* [BRIEF] The records below are to be reproduced exactly, with the pictures left out.

* [Extracted data entries]
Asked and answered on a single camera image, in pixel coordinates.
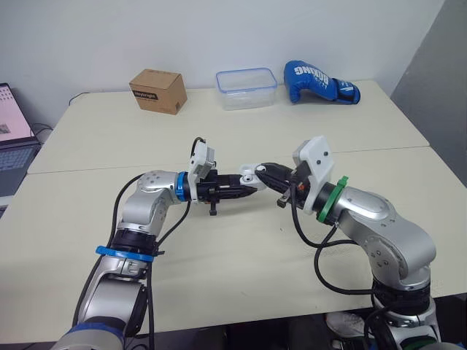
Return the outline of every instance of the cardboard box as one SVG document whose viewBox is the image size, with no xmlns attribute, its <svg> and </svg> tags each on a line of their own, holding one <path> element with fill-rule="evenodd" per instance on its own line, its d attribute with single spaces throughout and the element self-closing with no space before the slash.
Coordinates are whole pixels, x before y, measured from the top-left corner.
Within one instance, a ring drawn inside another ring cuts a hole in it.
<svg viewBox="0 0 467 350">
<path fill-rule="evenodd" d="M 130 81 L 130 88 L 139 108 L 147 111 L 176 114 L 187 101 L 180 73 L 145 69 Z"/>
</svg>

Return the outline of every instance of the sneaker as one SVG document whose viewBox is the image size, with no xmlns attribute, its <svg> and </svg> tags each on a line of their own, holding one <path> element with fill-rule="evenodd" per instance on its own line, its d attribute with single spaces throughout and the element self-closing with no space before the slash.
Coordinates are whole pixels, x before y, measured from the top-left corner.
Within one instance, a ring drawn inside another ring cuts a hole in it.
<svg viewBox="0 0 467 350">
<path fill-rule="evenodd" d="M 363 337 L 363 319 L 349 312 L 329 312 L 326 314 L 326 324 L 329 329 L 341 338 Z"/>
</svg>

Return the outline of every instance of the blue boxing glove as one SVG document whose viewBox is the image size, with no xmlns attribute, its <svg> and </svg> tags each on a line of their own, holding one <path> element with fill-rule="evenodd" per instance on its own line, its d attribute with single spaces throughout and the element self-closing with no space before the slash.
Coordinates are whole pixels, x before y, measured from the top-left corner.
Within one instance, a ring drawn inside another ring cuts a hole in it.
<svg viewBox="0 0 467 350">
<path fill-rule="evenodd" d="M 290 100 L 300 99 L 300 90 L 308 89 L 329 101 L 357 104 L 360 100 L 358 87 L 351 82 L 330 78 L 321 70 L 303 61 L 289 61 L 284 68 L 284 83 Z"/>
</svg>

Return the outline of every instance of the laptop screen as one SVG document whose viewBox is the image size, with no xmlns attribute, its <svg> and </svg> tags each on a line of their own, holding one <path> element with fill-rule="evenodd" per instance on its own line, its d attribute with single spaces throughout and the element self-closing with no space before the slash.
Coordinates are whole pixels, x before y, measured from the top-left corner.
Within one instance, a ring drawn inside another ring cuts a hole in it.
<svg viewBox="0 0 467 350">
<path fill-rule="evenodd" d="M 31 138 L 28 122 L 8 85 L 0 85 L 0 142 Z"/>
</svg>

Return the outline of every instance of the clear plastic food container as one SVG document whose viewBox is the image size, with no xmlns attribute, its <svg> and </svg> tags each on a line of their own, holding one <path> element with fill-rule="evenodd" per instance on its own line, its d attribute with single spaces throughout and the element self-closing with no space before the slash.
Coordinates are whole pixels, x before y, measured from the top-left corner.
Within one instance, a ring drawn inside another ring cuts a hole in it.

* [OUTPUT FOR THIS EXERCISE]
Asked and answered on a single camera image, in pixel coordinates.
Return the outline of every instance of the cardboard box as one SVG document whose viewBox is the image size, with no xmlns attribute, its <svg> and </svg> tags each on a line of their own, holding one <path> element with fill-rule="evenodd" per instance on its own line, its d attribute with single spaces throughout and the element self-closing with no space before the slash.
Coordinates are whole pixels, x before y, measured from the top-left corner.
Within one instance, a ring drawn inside another ring cuts a hole in it.
<svg viewBox="0 0 467 350">
<path fill-rule="evenodd" d="M 130 81 L 130 88 L 139 108 L 147 111 L 176 114 L 187 101 L 180 73 L 145 69 Z"/>
</svg>

Return the outline of every instance of the sneaker as one SVG document whose viewBox is the image size, with no xmlns attribute, its <svg> and </svg> tags each on a line of their own, holding one <path> element with fill-rule="evenodd" per instance on its own line, its d attribute with single spaces throughout and the element self-closing with no space before the slash.
Coordinates are whole pixels, x before y, measured from the top-left corner.
Within one instance, a ring drawn inside another ring cuts a hole in it.
<svg viewBox="0 0 467 350">
<path fill-rule="evenodd" d="M 363 337 L 363 319 L 349 312 L 329 312 L 326 314 L 326 324 L 329 329 L 341 338 Z"/>
</svg>

Return the outline of every instance of the blue boxing glove as one SVG document whose viewBox is the image size, with no xmlns attribute, its <svg> and </svg> tags each on a line of their own, holding one <path> element with fill-rule="evenodd" per instance on its own line, its d attribute with single spaces throughout and the element self-closing with no space before the slash.
Coordinates are whole pixels, x before y, measured from the top-left corner.
Within one instance, a ring drawn inside another ring cuts a hole in it.
<svg viewBox="0 0 467 350">
<path fill-rule="evenodd" d="M 290 100 L 300 99 L 300 90 L 308 89 L 329 101 L 357 104 L 360 100 L 358 87 L 351 82 L 330 78 L 321 70 L 303 61 L 289 61 L 284 68 L 284 83 Z"/>
</svg>

Return the outline of every instance of the laptop screen as one SVG document whose viewBox is the image size, with no xmlns attribute, its <svg> and </svg> tags each on a line of their own, holding one <path> element with fill-rule="evenodd" per instance on its own line, its d attribute with single spaces throughout and the element self-closing with no space before the slash.
Coordinates are whole pixels, x before y, measured from the top-left corner.
Within one instance, a ring drawn inside another ring cuts a hole in it.
<svg viewBox="0 0 467 350">
<path fill-rule="evenodd" d="M 31 138 L 28 122 L 8 85 L 0 85 L 0 142 Z"/>
</svg>

Return the outline of every instance of the clear plastic food container as one SVG document whose viewBox is the image size, with no xmlns attribute, its <svg> and </svg> tags each on a line of their own, holding one <path> element with fill-rule="evenodd" per instance on its own line, its d attribute with single spaces throughout and the element self-closing with no space before the slash.
Coordinates are whole pixels, x before y, measured from the top-left corner.
Within one instance, a ring drawn inside another ring cuts a hole in it.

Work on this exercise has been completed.